Segment Open
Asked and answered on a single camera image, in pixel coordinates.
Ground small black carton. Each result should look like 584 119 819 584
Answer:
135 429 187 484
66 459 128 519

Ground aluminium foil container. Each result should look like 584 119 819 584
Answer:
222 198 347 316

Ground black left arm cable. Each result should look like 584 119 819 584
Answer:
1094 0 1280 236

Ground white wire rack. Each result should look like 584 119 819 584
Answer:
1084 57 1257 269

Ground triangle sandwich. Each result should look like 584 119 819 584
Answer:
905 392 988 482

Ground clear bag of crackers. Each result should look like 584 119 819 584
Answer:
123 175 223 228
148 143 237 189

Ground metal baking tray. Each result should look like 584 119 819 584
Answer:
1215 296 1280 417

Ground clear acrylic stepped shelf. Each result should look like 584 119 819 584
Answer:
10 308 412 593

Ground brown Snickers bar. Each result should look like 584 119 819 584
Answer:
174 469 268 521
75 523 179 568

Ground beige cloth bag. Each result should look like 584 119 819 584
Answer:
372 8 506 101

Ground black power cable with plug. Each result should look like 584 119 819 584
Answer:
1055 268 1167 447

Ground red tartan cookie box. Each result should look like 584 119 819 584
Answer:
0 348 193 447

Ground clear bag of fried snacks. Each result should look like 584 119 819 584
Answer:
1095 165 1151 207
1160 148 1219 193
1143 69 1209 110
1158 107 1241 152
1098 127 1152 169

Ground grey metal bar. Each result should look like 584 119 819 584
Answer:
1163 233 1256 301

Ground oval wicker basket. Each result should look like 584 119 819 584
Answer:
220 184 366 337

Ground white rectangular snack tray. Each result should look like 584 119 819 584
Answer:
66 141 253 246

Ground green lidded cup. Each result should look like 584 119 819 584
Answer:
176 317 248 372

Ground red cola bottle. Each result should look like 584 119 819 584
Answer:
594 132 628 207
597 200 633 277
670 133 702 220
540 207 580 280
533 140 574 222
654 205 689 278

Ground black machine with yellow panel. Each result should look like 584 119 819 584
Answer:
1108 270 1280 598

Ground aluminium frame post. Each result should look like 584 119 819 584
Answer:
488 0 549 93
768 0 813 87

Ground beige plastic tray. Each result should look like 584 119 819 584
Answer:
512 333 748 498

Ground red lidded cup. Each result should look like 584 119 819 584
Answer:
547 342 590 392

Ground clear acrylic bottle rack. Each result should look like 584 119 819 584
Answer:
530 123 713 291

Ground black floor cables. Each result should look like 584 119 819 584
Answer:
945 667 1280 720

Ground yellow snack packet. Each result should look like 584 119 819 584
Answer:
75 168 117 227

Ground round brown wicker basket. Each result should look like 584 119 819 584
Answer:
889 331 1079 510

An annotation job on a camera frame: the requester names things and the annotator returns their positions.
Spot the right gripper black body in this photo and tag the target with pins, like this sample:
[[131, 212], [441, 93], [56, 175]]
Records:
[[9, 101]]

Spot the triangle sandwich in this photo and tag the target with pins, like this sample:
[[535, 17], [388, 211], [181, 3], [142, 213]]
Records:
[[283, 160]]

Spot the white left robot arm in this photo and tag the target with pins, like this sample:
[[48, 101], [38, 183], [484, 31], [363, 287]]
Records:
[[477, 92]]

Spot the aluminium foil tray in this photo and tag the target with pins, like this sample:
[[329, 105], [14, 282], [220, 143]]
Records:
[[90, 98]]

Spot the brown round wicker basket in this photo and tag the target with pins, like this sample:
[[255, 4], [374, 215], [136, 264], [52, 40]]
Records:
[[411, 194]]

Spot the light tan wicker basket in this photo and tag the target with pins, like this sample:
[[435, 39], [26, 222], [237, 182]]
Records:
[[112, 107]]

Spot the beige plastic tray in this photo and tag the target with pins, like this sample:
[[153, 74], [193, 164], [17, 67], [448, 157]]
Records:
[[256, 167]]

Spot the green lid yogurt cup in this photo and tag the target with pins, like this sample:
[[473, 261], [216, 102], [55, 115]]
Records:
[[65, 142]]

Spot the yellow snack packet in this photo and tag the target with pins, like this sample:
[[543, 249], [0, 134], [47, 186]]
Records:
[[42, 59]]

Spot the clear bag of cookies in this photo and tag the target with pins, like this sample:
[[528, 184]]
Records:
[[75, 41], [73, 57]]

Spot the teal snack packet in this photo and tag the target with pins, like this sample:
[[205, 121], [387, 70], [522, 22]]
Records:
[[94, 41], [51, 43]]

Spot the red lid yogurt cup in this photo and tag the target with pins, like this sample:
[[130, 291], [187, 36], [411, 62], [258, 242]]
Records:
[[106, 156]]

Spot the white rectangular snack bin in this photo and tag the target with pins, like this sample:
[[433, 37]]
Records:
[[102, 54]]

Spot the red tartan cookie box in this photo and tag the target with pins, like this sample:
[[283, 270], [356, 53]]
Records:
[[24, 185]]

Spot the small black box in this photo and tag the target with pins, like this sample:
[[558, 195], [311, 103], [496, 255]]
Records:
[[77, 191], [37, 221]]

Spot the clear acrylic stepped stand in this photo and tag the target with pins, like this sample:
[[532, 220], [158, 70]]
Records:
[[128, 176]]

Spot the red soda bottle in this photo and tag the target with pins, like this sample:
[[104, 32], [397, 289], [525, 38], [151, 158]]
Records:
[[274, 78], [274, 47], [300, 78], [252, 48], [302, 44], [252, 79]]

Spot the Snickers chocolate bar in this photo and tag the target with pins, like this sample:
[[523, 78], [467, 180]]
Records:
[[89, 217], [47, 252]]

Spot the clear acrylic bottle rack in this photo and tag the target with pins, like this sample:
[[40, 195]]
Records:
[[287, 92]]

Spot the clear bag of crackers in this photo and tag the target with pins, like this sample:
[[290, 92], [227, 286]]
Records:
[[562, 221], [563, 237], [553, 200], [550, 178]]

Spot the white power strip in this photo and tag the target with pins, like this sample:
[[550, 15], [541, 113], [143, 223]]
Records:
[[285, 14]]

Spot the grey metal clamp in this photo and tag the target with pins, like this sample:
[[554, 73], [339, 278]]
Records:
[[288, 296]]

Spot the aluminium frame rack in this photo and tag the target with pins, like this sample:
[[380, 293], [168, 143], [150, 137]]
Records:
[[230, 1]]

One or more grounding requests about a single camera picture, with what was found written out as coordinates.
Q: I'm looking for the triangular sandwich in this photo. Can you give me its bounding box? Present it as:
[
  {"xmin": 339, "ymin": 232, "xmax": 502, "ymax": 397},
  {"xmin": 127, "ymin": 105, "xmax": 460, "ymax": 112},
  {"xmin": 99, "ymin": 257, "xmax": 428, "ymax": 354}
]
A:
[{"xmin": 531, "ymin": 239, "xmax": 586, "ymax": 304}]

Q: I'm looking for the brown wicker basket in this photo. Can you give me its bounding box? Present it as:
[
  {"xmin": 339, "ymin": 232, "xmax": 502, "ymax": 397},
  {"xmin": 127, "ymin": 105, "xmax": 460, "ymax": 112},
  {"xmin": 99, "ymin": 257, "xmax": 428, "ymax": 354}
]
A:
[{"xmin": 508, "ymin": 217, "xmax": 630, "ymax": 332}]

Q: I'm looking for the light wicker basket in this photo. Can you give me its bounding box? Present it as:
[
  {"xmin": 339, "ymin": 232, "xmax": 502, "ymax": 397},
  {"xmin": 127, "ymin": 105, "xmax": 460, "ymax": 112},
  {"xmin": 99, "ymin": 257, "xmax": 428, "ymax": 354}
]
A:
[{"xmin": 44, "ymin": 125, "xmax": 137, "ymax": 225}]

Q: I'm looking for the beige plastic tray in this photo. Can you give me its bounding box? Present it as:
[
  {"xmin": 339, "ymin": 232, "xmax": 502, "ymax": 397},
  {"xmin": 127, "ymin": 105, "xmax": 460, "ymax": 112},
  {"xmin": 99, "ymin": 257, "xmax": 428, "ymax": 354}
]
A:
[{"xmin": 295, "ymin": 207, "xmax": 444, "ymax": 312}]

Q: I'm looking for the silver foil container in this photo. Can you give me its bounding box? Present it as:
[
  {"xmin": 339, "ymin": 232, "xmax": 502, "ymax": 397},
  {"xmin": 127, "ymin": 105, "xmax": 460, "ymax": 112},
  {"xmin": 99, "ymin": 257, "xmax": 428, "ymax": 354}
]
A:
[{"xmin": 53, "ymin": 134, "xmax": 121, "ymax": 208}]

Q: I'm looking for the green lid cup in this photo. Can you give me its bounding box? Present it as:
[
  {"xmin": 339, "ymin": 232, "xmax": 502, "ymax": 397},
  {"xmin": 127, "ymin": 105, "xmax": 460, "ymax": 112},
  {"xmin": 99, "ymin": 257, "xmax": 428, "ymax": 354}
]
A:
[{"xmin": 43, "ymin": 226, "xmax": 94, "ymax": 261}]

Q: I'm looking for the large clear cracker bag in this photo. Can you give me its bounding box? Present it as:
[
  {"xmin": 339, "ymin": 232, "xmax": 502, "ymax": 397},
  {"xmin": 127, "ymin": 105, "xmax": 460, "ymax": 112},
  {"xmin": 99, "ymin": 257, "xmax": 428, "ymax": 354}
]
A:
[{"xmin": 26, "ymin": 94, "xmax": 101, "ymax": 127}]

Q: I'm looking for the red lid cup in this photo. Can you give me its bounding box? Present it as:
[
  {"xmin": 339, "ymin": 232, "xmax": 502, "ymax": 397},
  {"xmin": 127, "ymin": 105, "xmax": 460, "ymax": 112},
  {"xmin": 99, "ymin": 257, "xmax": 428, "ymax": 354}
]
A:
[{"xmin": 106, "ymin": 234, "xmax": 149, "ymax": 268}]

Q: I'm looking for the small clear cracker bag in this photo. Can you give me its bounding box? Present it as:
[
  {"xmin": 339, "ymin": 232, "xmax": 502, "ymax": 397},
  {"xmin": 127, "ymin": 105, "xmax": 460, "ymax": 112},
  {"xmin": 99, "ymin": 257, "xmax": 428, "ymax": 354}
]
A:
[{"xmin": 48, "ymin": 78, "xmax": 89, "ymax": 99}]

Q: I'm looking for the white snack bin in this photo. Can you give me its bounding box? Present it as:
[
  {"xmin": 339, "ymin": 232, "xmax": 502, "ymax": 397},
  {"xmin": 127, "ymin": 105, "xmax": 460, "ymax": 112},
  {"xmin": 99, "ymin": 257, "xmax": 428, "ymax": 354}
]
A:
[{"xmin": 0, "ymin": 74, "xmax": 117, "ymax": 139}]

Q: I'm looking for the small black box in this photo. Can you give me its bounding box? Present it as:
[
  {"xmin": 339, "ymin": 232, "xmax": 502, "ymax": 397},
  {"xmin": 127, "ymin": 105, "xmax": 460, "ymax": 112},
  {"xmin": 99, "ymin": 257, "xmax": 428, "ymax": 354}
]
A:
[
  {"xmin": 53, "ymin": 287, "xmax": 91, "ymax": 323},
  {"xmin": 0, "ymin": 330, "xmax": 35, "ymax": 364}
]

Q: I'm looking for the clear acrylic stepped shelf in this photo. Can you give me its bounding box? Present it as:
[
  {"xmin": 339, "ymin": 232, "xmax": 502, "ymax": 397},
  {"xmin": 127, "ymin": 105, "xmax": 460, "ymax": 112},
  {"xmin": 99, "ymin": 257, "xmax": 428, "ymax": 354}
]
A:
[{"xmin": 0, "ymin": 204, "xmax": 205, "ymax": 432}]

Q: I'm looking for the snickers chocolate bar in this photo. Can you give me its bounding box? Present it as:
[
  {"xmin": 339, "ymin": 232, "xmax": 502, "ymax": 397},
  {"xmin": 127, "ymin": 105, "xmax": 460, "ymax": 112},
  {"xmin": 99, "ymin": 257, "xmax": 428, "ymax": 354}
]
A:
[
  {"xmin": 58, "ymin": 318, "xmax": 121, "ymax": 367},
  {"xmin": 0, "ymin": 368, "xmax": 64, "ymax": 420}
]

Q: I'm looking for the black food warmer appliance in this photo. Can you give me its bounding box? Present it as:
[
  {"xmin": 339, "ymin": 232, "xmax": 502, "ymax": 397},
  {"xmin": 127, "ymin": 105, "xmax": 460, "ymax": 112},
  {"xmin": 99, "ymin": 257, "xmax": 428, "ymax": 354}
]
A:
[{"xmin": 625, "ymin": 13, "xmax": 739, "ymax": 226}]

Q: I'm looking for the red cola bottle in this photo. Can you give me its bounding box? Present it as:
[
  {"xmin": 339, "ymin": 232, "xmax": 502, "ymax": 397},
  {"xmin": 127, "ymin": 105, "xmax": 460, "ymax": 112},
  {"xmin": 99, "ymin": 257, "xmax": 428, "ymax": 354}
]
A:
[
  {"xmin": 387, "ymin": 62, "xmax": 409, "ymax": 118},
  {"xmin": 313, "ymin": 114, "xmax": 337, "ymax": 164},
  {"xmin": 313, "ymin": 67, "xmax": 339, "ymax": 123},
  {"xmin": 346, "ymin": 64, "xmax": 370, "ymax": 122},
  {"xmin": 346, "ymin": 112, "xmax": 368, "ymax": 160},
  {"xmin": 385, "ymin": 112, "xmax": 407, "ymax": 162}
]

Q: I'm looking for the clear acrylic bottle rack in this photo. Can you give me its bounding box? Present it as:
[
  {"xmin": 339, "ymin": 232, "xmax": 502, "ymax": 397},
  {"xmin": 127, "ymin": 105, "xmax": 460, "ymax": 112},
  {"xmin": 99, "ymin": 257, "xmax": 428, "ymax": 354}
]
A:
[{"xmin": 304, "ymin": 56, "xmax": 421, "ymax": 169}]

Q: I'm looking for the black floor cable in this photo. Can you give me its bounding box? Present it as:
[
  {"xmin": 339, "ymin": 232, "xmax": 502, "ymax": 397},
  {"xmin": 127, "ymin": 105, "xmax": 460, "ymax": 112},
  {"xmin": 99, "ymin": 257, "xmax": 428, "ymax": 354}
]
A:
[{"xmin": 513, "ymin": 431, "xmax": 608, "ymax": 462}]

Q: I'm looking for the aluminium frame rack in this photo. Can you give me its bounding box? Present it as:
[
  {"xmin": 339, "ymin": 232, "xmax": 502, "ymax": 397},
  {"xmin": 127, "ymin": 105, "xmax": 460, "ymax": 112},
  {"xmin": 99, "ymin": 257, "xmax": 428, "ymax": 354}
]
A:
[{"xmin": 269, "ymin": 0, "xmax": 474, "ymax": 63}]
Segment Closed
Reproduce word for word only the first line of the listing above and each line after it through the line with "Ground oval wicker".

▶ The answer
Asked and answered on a single camera image, in pixel coordinates.
Ground small black carton. Each result should look like 584 119 819 584
Answer:
135 429 187 484
66 459 128 519

Ground aluminium foil container. Each result should look like 584 119 819 584
Answer:
222 198 347 316

Ground black left arm cable. Each result should look like 584 119 819 584
Answer:
1094 0 1280 236

Ground white wire rack. Each result should look like 584 119 819 584
Answer:
1084 57 1257 269

Ground triangle sandwich. Each result should look like 584 119 819 584
Answer:
905 392 988 482

Ground clear bag of crackers. Each result should look like 584 119 819 584
Answer:
123 175 223 228
148 143 237 189

Ground metal baking tray. Each result should look like 584 119 819 584
Answer:
1215 296 1280 417

Ground clear acrylic stepped shelf. Each result should look like 584 119 819 584
Answer:
10 308 412 593

Ground brown Snickers bar. Each result should look like 584 119 819 584
Answer:
174 469 268 521
75 523 179 568

Ground beige cloth bag. Each result should look like 584 119 819 584
Answer:
372 8 506 101

Ground black power cable with plug. Each result should look like 584 119 819 584
Answer:
1055 268 1167 447

Ground red tartan cookie box. Each result should look like 584 119 819 584
Answer:
0 348 193 447

Ground clear bag of fried snacks. Each result should look like 584 119 819 584
Answer:
1095 165 1151 207
1160 148 1219 193
1143 69 1209 110
1158 107 1241 152
1098 127 1152 169

Ground grey metal bar. Each result should look like 584 119 819 584
Answer:
1163 233 1256 301

Ground oval wicker basket. Each result should look like 584 119 819 584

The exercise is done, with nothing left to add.